Voici un ouvrage tout à fait intéressant et que tous les parents devraient lire et méditer. Daniel Marcelli part non pas comme cela est courant d'une réflexion théorique mais essentiellement de l'observation du comportement des parents dans un certain nombre de situations type. Ces situations chacun peut les rencontrer car elles font partie du quotidien, à condition d'y prêter quelque attention. Leur description tout en finesse permet à l'auteur de s'adresser directement à la compréhension de tous les parents et les faire progresser dans leur comportement vis-à vis de leurs jeunes enfants. Ce livre qui va de la phase d'opposition à l'entrée en CP explore les difficultés de l'enfant lors de son entrée en maternelle et les raisons d'un certain découragement des instituteurs et institutrices de maternelle. À ce titre il interpellera également tous les enseignants de ce cycle si important pour le développement psychique du jeune enfant et ses conséquences ultérieures sur l'adolescent et l'adulte qui se profile à l'horizon de son jeune âge.
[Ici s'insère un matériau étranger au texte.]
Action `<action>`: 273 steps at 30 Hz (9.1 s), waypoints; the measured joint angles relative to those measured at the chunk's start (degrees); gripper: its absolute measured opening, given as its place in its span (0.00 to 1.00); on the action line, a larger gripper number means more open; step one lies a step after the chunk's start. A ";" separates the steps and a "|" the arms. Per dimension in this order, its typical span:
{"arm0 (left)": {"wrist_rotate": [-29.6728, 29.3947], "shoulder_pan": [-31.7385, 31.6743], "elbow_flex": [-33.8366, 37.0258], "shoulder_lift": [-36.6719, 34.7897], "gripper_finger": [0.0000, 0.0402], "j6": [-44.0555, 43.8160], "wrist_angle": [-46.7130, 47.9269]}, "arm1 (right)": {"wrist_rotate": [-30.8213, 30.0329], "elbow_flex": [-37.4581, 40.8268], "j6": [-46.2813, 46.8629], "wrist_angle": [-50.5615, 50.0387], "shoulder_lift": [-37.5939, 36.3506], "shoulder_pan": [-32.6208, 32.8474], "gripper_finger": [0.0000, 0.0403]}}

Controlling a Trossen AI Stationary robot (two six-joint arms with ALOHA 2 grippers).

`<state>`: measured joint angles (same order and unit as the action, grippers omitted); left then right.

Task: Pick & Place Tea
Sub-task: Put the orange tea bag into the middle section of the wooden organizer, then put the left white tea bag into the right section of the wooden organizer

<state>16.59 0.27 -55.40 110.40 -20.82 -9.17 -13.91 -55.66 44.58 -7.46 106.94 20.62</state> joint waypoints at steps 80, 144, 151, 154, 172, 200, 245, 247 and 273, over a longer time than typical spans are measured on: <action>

Dr L .Le Vaguerèse

Pas de mois sans qu'un fait de violence à l'école ne fasse la une de
l'actualité. Face à cette accélération, les États généraux de la sécurité à
l'école préconisent la présence permanente de policiers au sein de certains
collèges et lycées.
Comment en sommes-nous arrivés là ? Pourquoi ne pas s'intéresser à la genèse
de cette violence ? Quel lien tracer entre le petit de trois ans qui dit «non» à
tout, qui vit sa «période d'opposition», et l'adolescent violent que rien ne semble
pouvoir contenir ? Pour traiter de ce sujet, sensible s'il en est, Daniel Marcelli
a rencontré des professionnels de l'école maternelle, instituteur, directeur, médecin
scolaire, psychologue. Analysant l'agressivité présente chez le tout-petit et l'influence de l'éducation actuelle, il montre comment le fossé qui sépare de plus
en plus le monde de la maison de celui de l'école est source de violence.

Et nous adresse cette mise en garde : tous, parents, enseignants, institutions,
citoyens, nous devons changer de regard sur l'éducation si nous ne voulons pas
confier à la seule police l'autorité sur nos enfants.